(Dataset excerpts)
Content starts

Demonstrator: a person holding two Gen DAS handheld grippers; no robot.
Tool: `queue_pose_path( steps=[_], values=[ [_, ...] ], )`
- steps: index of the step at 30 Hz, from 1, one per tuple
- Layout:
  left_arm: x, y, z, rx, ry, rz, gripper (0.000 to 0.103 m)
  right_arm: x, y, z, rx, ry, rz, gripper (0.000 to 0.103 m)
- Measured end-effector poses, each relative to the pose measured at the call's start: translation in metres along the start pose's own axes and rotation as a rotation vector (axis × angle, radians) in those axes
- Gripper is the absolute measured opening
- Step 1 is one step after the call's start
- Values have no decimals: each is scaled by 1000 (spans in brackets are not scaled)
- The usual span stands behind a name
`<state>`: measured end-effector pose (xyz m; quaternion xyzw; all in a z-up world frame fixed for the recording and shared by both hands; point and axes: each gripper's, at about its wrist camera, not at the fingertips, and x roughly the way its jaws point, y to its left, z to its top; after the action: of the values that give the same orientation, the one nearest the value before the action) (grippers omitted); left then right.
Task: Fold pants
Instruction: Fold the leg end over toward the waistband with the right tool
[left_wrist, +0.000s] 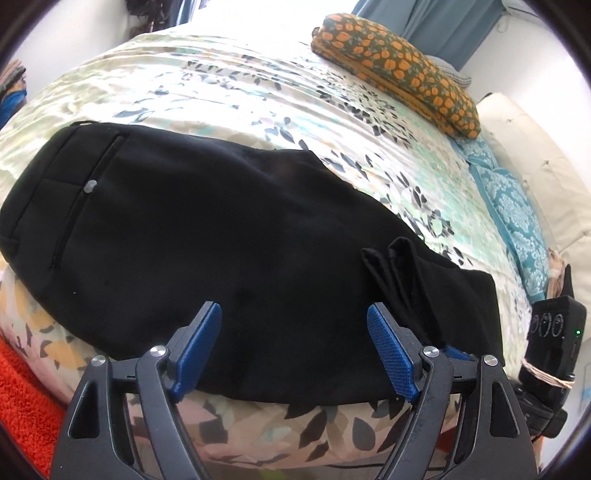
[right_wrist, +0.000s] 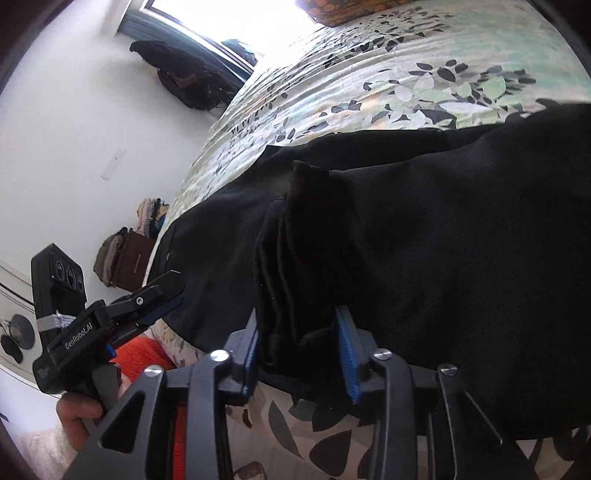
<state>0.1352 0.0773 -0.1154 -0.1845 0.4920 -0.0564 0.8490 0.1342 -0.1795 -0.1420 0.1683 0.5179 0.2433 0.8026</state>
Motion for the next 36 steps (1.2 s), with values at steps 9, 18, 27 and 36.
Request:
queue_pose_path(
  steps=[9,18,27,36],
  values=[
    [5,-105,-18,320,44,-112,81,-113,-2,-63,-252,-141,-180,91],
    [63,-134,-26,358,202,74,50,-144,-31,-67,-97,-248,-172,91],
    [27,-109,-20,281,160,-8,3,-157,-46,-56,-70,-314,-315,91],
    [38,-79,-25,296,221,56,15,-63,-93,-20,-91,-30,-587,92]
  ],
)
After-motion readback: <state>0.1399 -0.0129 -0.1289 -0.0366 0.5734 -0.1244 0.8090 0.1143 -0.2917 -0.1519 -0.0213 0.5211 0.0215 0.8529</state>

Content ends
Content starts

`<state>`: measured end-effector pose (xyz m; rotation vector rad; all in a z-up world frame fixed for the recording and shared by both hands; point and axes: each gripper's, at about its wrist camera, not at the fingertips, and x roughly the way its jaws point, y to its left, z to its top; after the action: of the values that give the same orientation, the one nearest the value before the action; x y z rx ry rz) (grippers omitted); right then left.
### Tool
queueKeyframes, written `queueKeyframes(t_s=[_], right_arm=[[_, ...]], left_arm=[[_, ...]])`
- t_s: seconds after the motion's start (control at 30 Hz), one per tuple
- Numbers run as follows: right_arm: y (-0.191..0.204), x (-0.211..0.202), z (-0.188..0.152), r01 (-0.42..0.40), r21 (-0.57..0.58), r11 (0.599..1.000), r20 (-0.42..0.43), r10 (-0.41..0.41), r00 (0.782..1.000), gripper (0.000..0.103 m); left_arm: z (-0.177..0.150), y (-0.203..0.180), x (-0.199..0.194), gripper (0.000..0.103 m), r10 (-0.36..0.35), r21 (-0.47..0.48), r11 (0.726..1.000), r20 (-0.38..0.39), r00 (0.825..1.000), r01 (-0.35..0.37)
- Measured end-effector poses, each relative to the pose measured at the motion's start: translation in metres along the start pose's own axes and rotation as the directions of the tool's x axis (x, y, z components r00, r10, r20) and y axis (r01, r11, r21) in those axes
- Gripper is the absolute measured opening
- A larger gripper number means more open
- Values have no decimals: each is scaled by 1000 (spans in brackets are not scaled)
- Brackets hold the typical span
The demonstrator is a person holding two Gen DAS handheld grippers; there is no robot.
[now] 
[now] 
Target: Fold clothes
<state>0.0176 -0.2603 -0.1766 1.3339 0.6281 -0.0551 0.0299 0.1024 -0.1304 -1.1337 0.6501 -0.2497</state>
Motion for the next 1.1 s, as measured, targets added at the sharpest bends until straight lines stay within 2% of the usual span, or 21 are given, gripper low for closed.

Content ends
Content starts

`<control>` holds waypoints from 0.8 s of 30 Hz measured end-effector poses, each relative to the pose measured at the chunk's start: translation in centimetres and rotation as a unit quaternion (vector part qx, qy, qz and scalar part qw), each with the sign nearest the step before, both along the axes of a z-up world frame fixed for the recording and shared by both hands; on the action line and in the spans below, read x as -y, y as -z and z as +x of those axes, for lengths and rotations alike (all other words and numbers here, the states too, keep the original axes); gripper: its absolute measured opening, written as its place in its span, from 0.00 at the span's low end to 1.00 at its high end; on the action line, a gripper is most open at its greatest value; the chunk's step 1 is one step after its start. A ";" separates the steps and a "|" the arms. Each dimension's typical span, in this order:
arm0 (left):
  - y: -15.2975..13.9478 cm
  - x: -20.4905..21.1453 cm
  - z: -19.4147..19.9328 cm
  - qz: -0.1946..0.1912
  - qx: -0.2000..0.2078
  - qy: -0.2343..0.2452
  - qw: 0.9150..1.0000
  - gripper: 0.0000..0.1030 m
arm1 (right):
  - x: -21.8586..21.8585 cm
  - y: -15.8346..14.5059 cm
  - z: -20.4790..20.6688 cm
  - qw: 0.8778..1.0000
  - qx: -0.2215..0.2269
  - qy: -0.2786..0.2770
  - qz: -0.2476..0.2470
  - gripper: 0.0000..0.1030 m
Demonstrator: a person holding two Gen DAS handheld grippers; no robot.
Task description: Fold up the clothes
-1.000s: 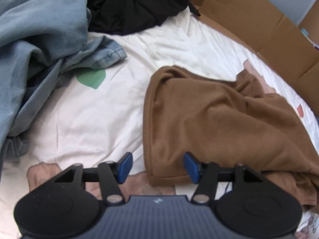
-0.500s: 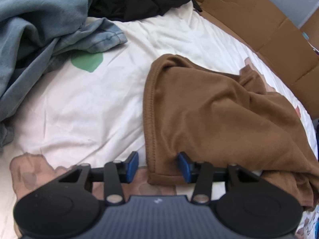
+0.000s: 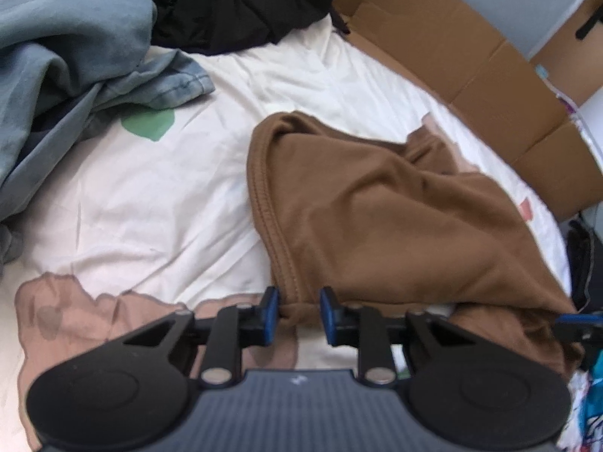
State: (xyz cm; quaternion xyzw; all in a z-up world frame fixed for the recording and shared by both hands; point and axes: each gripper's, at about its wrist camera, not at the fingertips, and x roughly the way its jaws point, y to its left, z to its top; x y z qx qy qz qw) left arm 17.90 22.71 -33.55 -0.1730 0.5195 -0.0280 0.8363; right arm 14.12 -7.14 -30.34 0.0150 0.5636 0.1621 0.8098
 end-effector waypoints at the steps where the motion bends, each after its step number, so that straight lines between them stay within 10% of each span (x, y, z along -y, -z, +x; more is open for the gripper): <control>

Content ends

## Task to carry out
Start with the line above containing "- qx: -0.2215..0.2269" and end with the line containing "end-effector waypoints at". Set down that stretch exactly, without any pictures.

## Solution
  - qx: -0.2215..0.2269
  - qy: -0.2786..0.2770
  - qz: -0.2476..0.2470
  - gripper: 0.0000..0.1030 m
Demonstrator: a person holding two Gen DAS handheld grippers; no robot.
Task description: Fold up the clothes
-1.000s: 
-0.500s: 
+0.000s: 
State: (xyz cm; quaternion xyzw; all in a z-up world frame fixed for the recording and shared by both hands; point and axes: each gripper's, at about its wrist camera, not at the fingertips, and x roughly the way its jaws point, y to its left, z to its top; x y z qx qy qz qw) left arm 17.90 22.71 -33.55 -0.1730 0.5195 -0.0280 0.8363; right arm 14.12 -7.14 -30.34 0.0150 0.5636 0.1621 0.8098
 end-effector waypoints at the steps where the motion bends, each after its step number, so that straight lines between them stay within 10% of each span (x, y, z along -y, -z, +x; more is open for the gripper): <control>

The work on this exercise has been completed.